## WHAT YOU SHOULD DO
Could the whole of the data below be written out verbatim?

═══ SUPPLIED INFORMATION

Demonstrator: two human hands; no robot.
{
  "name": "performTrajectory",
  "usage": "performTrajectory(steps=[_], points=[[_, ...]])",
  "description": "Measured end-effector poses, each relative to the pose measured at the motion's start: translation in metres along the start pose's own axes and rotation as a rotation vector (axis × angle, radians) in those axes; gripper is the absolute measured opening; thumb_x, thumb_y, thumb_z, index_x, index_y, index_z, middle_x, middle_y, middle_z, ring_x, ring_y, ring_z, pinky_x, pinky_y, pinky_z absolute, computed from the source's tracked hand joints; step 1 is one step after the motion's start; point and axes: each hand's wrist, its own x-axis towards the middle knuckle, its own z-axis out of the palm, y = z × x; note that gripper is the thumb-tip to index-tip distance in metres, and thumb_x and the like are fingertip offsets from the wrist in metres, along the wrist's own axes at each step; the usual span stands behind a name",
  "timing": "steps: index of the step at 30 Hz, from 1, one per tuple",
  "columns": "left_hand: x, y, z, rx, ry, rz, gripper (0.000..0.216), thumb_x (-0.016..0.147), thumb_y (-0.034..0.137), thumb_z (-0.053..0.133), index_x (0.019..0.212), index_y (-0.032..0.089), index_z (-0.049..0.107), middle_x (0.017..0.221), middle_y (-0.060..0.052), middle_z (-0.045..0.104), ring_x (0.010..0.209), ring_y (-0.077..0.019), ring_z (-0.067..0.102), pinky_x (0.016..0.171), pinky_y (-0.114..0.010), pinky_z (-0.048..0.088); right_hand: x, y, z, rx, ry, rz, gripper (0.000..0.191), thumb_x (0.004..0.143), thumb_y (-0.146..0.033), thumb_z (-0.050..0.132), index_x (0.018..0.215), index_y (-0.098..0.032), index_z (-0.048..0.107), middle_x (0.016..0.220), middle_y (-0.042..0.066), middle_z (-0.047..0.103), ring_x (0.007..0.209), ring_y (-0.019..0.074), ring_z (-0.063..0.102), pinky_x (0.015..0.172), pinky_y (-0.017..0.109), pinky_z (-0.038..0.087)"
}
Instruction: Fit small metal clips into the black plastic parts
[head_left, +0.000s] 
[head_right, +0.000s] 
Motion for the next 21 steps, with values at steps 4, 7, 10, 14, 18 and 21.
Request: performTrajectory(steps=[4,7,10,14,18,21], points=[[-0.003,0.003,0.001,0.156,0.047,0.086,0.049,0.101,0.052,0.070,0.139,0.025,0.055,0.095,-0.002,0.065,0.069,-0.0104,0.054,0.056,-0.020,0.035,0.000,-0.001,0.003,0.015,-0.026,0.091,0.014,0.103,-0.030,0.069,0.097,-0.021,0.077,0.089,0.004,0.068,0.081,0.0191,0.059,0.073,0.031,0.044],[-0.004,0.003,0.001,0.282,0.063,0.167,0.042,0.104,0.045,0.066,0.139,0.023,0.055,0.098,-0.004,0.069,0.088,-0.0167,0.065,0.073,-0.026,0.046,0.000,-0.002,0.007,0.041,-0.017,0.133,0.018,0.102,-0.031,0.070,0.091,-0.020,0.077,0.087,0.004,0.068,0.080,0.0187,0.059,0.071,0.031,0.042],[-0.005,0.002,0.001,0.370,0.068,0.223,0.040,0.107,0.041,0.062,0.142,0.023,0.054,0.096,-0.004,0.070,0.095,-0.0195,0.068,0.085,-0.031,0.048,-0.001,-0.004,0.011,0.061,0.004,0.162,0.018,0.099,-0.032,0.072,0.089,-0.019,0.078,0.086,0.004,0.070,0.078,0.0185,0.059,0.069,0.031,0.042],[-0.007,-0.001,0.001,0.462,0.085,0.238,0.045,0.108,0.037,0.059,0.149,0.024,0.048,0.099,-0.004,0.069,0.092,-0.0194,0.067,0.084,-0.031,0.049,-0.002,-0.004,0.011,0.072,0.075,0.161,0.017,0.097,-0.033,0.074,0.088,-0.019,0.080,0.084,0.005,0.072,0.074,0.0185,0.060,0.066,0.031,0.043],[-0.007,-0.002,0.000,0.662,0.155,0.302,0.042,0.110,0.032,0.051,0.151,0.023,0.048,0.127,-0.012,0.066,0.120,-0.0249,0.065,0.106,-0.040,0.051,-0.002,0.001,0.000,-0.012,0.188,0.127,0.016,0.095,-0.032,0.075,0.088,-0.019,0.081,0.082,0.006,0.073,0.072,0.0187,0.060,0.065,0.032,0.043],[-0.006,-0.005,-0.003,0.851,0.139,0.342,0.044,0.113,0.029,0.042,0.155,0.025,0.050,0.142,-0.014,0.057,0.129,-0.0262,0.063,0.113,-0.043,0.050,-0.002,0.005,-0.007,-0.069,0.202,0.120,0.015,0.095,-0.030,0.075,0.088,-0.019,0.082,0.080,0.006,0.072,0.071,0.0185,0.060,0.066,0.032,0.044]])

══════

## ANSWER
Demonstrator: two human hands; no robot.
{
  "name": "performTrajectory",
  "usage": "performTrajectory(steps=[_], points=[[_, ...]])",
  "description": "Measured end-effector poses, each relative to the pose measured at the motion's start: translation in metres along the start pose's own axes and rotation as a rotation vector (axis × angle, radians) in those axes; gripper is the absolute measured opening; thumb_x, thumb_y, thumb_z, index_x, index_y, index_z, middle_x, middle_y, middle_z, ring_x, ring_y, ring_z, pinky_x, pinky_y, pinky_z absolute, computed from the source's tracked hand joints; step 1 is one step after the motion's start; point and axes: each hand's wrist, its own x-axis towards the middle knuckle, its own z-axis out of the palm, y = z × x; note that gripper is the thumb-tip to index-tip distance in metres, and thumb_x and the like are fingertip offsets from the wrist in metres, along the wrist's own axes at each step; the usual span stands behind a name",
  "timing": "steps: index of the step at 30 Hz, from 1, one per tuple",
  "columns": "left_hand: x, y, z, rx, ry, rz, gripper (0.000..0.216), thumb_x (-0.016..0.147), thumb_y (-0.034..0.137), thumb_z (-0.053..0.133), index_x (0.019..0.212), index_y (-0.032..0.089), index_z (-0.049..0.107), middle_x (0.017..0.221), middle_y (-0.060..0.052), middle_z (-0.045..0.104), ring_x (0.010..0.209), ring_y (-0.077..0.019), ring_z (-0.067..0.102), pinky_x (0.016..0.171), pinky_y (-0.114..0.010), pinky_z (-0.048..0.088); right_hand: x, y, z, rx, ry, rz, gripper (0.000..0.191), thumb_x (0.004..0.143), thumb_y (-0.146..0.033), thumb_z (-0.050..0.132), index_x (0.018..0.215), index_y (-0.098..0.032), index_z (-0.048..0.107), middle_x (0.016..0.220), middle_y (-0.042..0.066), middle_z (-0.047..0.103), ring_x (0.007..0.209), ring_y (-0.019..0.074), ring_z (-0.063..0.102), pinky_x (0.015..0.172), pinky_y (-0.017..0.109), pinky_z (-0.038..0.087)"
}
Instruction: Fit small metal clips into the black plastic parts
[head_left, +0.000s] 
[head_right, +0.000s] 
Motion for the next 21 steps, with values at steps 4, 7, 10, 14, 18 and 21.
Request: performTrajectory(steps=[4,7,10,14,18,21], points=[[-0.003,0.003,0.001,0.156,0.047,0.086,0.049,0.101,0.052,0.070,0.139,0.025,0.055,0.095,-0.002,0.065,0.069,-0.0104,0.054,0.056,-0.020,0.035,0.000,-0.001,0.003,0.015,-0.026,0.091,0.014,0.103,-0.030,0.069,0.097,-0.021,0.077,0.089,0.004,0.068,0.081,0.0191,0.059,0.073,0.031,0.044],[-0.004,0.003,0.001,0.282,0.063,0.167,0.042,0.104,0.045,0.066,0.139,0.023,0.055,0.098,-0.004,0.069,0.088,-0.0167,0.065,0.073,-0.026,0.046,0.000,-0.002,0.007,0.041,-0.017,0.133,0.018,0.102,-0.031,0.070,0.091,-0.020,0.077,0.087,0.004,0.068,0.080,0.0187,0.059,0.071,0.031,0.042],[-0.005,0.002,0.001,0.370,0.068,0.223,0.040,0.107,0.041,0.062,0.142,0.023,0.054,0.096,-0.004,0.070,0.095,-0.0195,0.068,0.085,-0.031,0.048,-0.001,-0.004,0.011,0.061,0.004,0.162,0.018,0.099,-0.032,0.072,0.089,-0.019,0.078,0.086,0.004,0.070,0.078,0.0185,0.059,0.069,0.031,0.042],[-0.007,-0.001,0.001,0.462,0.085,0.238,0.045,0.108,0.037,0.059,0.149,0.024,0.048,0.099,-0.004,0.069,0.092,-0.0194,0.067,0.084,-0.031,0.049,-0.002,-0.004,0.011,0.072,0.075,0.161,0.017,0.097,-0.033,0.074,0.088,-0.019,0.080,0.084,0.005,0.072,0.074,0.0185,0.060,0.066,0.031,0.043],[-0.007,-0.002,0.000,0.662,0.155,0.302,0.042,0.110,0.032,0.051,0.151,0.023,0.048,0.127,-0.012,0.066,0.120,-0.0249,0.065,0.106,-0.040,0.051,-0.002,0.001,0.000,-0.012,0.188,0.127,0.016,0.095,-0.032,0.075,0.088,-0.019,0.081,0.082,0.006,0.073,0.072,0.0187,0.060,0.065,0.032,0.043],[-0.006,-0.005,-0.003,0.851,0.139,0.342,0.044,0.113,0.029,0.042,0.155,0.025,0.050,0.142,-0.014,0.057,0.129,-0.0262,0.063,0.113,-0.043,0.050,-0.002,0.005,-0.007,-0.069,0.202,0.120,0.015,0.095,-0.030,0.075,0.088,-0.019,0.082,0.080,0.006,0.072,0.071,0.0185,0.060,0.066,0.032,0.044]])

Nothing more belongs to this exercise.